--- Problem description ---
The required output consists solely of the lines from the top of the listing through the line containing "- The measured", transcribed exactly.

--- Information shown ---

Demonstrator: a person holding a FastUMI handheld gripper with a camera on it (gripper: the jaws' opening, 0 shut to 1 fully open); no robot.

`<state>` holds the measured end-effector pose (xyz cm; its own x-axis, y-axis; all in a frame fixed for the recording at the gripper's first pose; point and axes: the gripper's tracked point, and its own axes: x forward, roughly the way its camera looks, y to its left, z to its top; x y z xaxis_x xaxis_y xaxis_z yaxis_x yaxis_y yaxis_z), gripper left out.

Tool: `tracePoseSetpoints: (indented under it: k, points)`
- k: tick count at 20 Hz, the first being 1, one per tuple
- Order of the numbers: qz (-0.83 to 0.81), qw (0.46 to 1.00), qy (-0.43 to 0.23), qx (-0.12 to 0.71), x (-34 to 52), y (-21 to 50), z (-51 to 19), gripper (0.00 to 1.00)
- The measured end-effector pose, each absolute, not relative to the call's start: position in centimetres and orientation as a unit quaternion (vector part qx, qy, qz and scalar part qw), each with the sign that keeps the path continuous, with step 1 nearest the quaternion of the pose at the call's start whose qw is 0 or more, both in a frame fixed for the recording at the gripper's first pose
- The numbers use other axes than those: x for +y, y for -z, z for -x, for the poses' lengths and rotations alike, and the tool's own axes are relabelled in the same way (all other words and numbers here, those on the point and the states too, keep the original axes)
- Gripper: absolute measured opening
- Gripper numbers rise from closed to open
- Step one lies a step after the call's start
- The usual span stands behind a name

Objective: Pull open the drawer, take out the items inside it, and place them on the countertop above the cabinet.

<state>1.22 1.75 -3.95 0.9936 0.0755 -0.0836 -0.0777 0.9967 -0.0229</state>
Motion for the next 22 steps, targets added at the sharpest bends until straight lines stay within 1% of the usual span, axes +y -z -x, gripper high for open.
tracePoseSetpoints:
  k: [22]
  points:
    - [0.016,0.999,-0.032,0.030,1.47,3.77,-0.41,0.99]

--- Expected output ---
Demonstrator: a person holding a FastUMI handheld gripper with a camera on it (gripper: the jaws' opening, 0 shut to 1 fully open); no robot.

`<state>` holds the measured end-effector pose (xyz cm; its own x-axis, y-axis; all in a frame fixed for the recording at the gripper's first pose; point and axes: the gripper's tracked point, and its own axes: x forward, roughly the way its camera looks, y to its left, z to its top; x y z xaxis_x xaxis_y xaxis_z yaxis_x yaxis_y yaxis_z), gripper left out.

Tool: `tracePoseSetpoints: (indented under it: k, points)`
- k: tick count at 20 Hz, the first being 1, one per tuple
- Order of the numbers: qz (-0.83 to 0.81), qw (0.46 to 1.00), qy (-0.43 to 0.23), qx (-0.12 to 0.71), x (-34 to 52), y (-21 to 50), z (-51 to 19), gripper (0.00 to 1.00)
- The measured end-effector pose, each absolute, not relative to the call's start: position in centimetres and orientation as a unit quaternion (vector part qx, qy, qz and scalar part qw), each with the sign that keeps the path continuous, with step 1 nearest the quaternion of the pose at the call's start whose qw is 0 or more, both in a frame fixed for the recording at the gripper's first pose

No additional work is needed on this exercise.